## Problem statement
Give back the data exactly, with no images.

## Exercise data
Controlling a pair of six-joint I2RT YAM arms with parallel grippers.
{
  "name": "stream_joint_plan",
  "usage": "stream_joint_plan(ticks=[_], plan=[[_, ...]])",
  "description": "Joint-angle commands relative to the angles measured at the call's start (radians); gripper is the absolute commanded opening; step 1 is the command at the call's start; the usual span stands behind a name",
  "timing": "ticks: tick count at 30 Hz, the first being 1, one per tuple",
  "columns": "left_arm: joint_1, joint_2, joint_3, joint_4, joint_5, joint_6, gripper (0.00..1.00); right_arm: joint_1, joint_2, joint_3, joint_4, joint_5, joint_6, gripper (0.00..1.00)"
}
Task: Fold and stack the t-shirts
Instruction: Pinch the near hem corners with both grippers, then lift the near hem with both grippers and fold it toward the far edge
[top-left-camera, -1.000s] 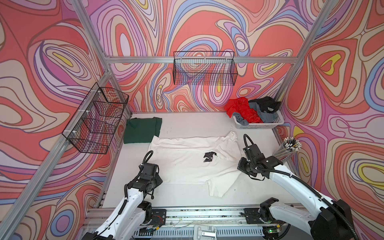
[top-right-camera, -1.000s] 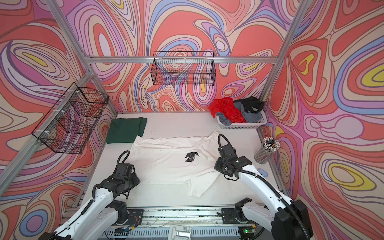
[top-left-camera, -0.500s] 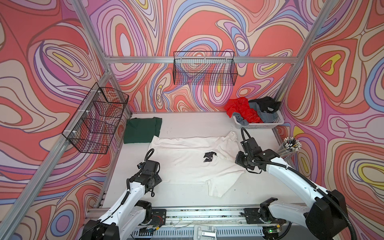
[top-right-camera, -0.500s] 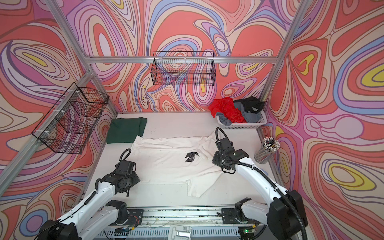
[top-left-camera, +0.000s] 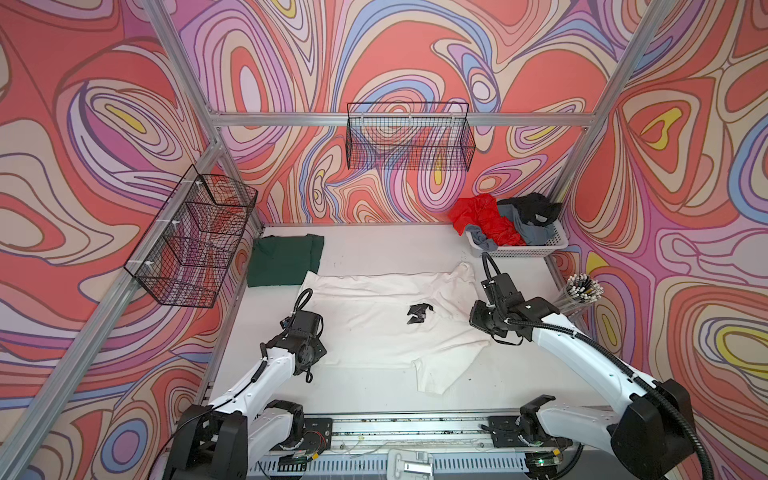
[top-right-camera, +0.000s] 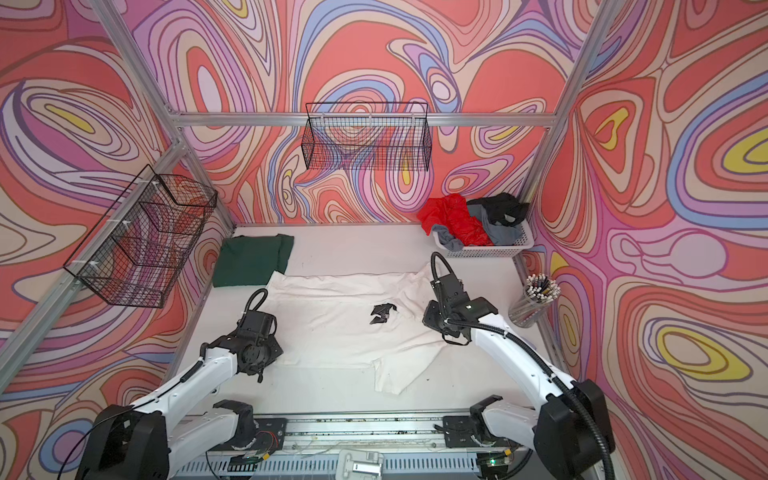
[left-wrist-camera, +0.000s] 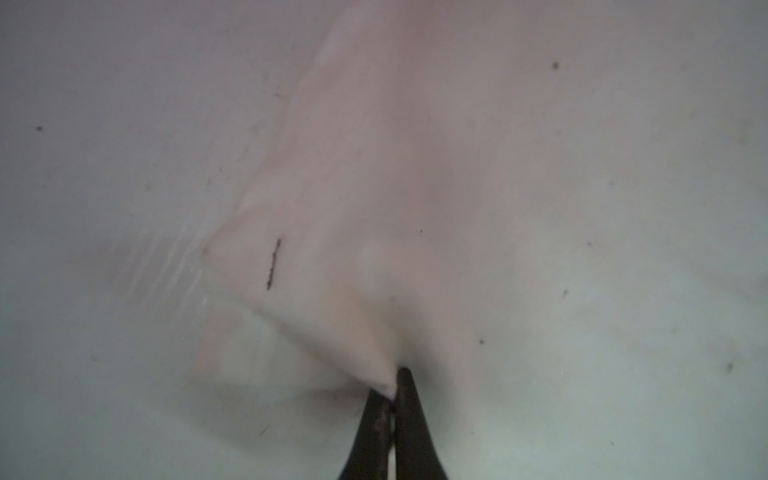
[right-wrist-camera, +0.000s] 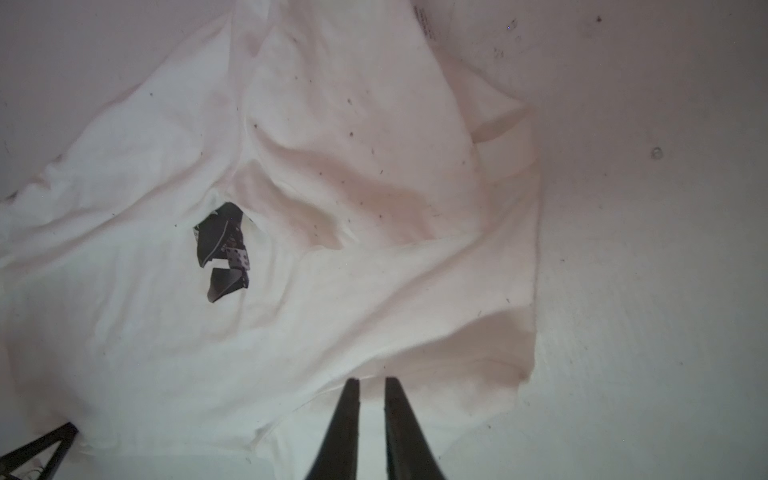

## Written reply
Controlling a pair of six-joint I2RT YAM arms with parallel grippers.
{
  "name": "stream_joint_plan",
  "usage": "stream_joint_plan(ticks=[_], plan=[[_, ...]])",
  "description": "Joint-angle commands relative to the angles measured at the call's start (radians); gripper is the absolute commanded opening; step 1 is the command at the call's start; the usual span stands behind a name",
  "timing": "ticks: tick count at 30 Hz, the first being 1, one per tuple",
  "columns": "left_arm: joint_1, joint_2, joint_3, joint_4, joint_5, joint_6, gripper (0.00..1.00); right_arm: joint_1, joint_2, joint_3, joint_4, joint_5, joint_6, gripper (0.00..1.00)"
}
Task: Fold and stack the t-shirts
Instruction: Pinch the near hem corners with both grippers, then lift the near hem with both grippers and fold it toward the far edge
[top-left-camera, -1.000s] 
[top-right-camera, -1.000s] 
[top-left-camera, -0.500s] 
[top-right-camera, -0.500s] 
[top-left-camera, +0.000s] 
[top-right-camera, +0.000s] 
[left-wrist-camera, +0.000s] 
[right-wrist-camera, +0.000s] 

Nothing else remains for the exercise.